(SOURCE INFORMATION Opens)
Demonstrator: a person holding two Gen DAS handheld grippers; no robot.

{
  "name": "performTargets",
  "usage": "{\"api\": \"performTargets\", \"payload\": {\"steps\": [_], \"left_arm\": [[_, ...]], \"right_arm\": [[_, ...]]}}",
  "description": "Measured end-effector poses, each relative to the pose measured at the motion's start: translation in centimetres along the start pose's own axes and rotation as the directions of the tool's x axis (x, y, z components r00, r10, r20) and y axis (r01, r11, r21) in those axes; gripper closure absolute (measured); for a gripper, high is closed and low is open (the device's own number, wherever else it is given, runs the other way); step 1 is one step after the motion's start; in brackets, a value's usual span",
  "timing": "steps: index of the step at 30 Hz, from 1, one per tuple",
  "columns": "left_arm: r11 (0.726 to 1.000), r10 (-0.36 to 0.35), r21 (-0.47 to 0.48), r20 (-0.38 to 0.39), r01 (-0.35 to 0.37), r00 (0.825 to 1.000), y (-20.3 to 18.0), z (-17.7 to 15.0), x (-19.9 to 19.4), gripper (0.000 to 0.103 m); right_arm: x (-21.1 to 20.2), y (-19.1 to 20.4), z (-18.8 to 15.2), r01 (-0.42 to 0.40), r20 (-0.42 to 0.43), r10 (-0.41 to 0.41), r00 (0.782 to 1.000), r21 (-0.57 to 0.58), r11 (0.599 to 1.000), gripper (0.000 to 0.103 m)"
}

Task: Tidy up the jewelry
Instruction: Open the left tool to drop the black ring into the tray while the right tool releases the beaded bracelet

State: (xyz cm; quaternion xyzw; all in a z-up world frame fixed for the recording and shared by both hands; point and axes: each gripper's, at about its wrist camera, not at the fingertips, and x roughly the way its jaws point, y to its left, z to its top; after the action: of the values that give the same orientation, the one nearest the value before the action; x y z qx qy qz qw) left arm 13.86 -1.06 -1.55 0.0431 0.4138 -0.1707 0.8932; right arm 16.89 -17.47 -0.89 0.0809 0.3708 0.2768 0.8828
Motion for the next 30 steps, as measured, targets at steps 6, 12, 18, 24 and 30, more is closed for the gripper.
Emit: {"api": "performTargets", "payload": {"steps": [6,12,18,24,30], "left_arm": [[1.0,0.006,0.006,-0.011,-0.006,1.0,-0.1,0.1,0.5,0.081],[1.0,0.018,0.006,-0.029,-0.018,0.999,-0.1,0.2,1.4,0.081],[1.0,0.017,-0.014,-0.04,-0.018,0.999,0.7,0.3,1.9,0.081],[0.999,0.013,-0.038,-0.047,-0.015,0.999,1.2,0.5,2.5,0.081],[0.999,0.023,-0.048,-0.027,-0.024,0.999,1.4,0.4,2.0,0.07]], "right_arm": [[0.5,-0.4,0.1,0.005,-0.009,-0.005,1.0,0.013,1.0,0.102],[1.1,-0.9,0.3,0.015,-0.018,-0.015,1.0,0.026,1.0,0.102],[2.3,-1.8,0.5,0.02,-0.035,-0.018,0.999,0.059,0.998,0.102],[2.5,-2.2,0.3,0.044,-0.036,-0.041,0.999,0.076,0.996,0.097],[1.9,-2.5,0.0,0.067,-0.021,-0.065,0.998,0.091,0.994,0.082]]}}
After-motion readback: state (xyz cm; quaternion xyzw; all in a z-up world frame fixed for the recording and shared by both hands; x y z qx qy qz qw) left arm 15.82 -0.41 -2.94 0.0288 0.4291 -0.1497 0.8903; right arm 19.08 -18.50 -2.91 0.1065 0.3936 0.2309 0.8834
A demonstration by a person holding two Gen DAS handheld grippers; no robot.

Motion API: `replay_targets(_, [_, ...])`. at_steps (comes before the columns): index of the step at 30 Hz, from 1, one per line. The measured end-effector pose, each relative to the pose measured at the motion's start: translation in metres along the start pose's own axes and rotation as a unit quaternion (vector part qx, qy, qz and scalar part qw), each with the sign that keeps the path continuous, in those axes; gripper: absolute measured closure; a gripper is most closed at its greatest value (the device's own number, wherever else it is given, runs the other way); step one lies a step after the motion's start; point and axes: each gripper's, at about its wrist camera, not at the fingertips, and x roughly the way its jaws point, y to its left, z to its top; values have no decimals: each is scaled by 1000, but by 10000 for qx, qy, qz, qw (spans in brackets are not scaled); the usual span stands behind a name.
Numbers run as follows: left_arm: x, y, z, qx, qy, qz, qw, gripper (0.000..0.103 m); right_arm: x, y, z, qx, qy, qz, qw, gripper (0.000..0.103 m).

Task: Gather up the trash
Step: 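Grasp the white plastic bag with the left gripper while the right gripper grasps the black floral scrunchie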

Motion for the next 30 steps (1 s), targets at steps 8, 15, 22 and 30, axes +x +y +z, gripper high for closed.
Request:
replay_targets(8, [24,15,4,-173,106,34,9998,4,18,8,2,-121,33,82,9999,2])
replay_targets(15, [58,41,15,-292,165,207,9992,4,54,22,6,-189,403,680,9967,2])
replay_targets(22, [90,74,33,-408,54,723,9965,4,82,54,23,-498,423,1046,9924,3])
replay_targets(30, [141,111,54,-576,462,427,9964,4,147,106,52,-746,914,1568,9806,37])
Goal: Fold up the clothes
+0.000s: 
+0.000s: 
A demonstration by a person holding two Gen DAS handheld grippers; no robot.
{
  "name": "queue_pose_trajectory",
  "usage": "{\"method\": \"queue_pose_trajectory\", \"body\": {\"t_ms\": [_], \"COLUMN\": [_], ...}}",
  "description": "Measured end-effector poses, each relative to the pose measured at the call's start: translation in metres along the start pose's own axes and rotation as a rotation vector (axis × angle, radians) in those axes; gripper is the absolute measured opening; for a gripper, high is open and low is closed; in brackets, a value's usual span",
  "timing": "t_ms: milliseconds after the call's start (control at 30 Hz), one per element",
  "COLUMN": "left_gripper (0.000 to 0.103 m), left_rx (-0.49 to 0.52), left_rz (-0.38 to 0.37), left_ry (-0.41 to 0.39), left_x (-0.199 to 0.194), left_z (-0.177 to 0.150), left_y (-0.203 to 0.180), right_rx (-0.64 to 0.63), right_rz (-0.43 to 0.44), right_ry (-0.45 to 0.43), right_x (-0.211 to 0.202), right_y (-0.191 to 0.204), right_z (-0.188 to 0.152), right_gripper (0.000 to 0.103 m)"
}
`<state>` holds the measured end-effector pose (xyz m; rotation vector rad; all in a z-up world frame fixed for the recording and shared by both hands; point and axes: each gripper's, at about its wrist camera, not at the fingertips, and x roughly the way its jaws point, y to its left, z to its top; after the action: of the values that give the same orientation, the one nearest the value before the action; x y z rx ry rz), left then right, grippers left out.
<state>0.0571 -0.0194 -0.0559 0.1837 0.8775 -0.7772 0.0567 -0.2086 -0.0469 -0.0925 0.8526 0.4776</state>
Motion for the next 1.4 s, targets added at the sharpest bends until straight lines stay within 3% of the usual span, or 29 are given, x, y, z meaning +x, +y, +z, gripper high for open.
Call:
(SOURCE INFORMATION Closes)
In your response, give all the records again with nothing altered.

* [ANSWER FOR THIS EXERCISE]
Demonstrator: a person holding two Gen DAS handheld grippers; no robot.

{
  "name": "performTargets",
  "usage": "{\"api\": \"performTargets\", \"payload\": {\"steps\": [_], \"left_arm\": [[_, ...]], \"right_arm\": [[_, ...]]}}",
  "description": "Measured end-effector poses, each relative to the pose measured at the motion's start: translation in centimetres along the start pose's own axes and rotation as the directions of the tool's x axis (x, y, z components r00, r10, r20) and y axis (r01, r11, r21) in those axes; gripper closure absolute (measured); for a gripper, high is closed and low is open (the device's own number, wherever else it is given, runs the other way); step 1 is one step after the motion's start; in brackets, a value's usual span",
  "timing": "steps: index of the step at 30 Hz, from 1, one per tuple",
  "columns": "left_arm: r11 (0.726 to 1.000), r10 (-0.36 to 0.35), r21 (-0.47 to 0.48), r20 (-0.38 to 0.39), r01 (-0.35 to 0.37), r00 (0.825 to 1.000), y (-20.3 to 18.0), z (-17.7 to 15.0), x (-19.9 to 19.4), gripper (0.000 to 0.103 m); right_arm: x (-21.1 to 20.2), y (-19.1 to 20.4), z (-18.8 to 15.2), r01 (-0.42 to 0.40), r20 (-0.42 to 0.43), r10 (-0.41 to 0.41), r00 (0.782 to 1.000), r21 (-0.57 to 0.58), r11 (0.599 to 1.000), gripper (0.000 to 0.103 m)"
}

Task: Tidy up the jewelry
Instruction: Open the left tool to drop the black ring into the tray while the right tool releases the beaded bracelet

State: (xyz cm; quaternion xyzw; all in a z-up world frame fixed for the recording and shared by both hands; point and axes: each gripper's, at about its wrist camera, not at the fingertips, and x roughly the way its jaws point, y to its left, z to its top; after the action: of the values that give the same orientation, the one nearest the value before the action; x y z qx qy qz qw) left arm 13.86 -1.06 -1.55 0.0431 0.4138 -0.1707 0.8932; right arm 16.89 -17.47 -0.89 0.0809 0.3708 0.2768 0.8828
Motion for the next 30 steps, as measured, targets at steps 6, 12, 18, 24 and 30, more is closed for the gripper.
Emit: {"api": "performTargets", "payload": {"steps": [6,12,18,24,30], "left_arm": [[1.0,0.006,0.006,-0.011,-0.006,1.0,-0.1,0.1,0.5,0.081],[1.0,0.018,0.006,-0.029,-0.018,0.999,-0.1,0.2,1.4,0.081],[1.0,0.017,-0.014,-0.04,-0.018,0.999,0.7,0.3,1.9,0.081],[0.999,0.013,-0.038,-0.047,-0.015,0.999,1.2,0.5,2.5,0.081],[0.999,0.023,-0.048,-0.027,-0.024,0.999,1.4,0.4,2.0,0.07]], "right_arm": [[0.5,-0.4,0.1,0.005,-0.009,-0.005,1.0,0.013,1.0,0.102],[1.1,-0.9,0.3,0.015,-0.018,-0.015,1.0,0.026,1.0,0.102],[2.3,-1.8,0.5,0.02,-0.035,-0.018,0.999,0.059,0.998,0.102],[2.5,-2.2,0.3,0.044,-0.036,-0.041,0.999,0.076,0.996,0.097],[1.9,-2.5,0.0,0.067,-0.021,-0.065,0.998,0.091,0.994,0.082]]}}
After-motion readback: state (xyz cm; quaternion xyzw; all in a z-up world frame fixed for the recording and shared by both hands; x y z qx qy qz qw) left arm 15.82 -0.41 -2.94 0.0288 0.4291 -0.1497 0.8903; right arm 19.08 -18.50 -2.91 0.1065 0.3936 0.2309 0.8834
A demonstration by a person holding two Gen DAS handheld grippers; no robot.

Motion API: `replay_targets(_, [_, ...])`. at_steps (comes before the columns): index of the step at 30 Hz, from 1, one per line. The measured end-effector pose, each relative to the pose measured at the motion's start: translation in metres along the start pose's own axes and rotation as a unit quaternion (vector part qx, qy, qz and scalar part qw), each with the sign that keeps the path continuous, in those axes; gripper: absolute measured closure; a gripper is most closed at its greatest value (the device's own number, wherever else it is given, runs the other way); step one lies a step after the motion's start; point and axes: each gripper's, at about its wrist camera, not at the fingertips, and x roughly the way its jaws point, y to its left, z to its top; values have no decimals: each is scaled by 1000, but by 10000 for qx, qy, qz, qw (spans in brackets are not scaled); the usual span stands behind a name.
Numbers run as follows: left_arm: x, y, z, qx, qy, qz, qw, gripper (0.000..0.103 m); right_arm: x, y, z, qx, qy, qz, qw, gripper (0.000..0.103 m).

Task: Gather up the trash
Step: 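Grasp the white plastic bag with the left gripper while the right gripper grasps the black floral scrunchie
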
Motion for the next 30 steps (1 s), targets at steps 8, 15, 22 and 30, axes +x +y +z, gripper high for closed.
Request:
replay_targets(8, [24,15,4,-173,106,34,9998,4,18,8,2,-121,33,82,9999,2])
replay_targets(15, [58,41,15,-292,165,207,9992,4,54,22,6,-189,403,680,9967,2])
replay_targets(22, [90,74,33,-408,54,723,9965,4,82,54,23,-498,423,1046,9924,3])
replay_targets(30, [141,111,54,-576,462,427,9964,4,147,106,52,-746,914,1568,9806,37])
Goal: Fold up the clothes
+0.000s: 
+0.000s: 
A demonstration by a person holding two Gen DAS handheld grippers; no robot.
{
  "name": "queue_pose_trajectory",
  "usage": "{\"method\": \"queue_pose_trajectory\", \"body\": {\"t_ms\": [_], \"COLUMN\": [_], ...}}",
  "description": "Measured end-effector poses, each relative to the pose measured at the call's start: translation in metres along the start pose's own axes and rotation as a rotation vector (axis × angle, radians) in those axes; gripper is the absolute measured opening; for a gripper, high is open and low is closed; in brackets, a value's usual span",
  "timing": "t_ms: milliseconds after the call's start (control at 30 Hz), one per element",
  "COLUMN": "left_gripper (0.000 to 0.103 m), left_rx (-0.49 to 0.52), left_rz (-0.38 to 0.37), left_ry (-0.41 to 0.39), left_x (-0.199 to 0.194), left_z (-0.177 to 0.150), left_y (-0.203 to 0.180), right_rx (-0.64 to 0.63), right_rz (-0.43 to 0.44), right_ry (-0.45 to 0.43), right_x (-0.211 to 0.202), right_y (-0.191 to 0.204), right_z (-0.188 to 0.152), right_gripper (0.000 to 0.103 m)"
}
`<state>` holds the measured end-effector pose (xyz m; rotation vector rad; all in a z-up world frame fixed for the recording and shared by both hands; point and axes: each gripper's, at about its wrist camera, not at the fingertips, and x roughly the way its jaws point, y to its left, z to its top; after the action: of the values that give the same orientation, the one nearest the value before the action; x y z rx ry rz), left then right, grippers left out.
<state>0.0571 -0.0194 -0.0559 0.1837 0.8775 -0.7772 0.0567 -0.2086 -0.0469 -0.0925 0.8526 0.4776</state>
Motion for the next 1.4 s, targets added at the sharpest bends until straight lines stay within 3% of the usual span, or 29 are given, x, y, z meaning +x, +y, +z, gripper high for open.
Call:

There is no more output for this exercise.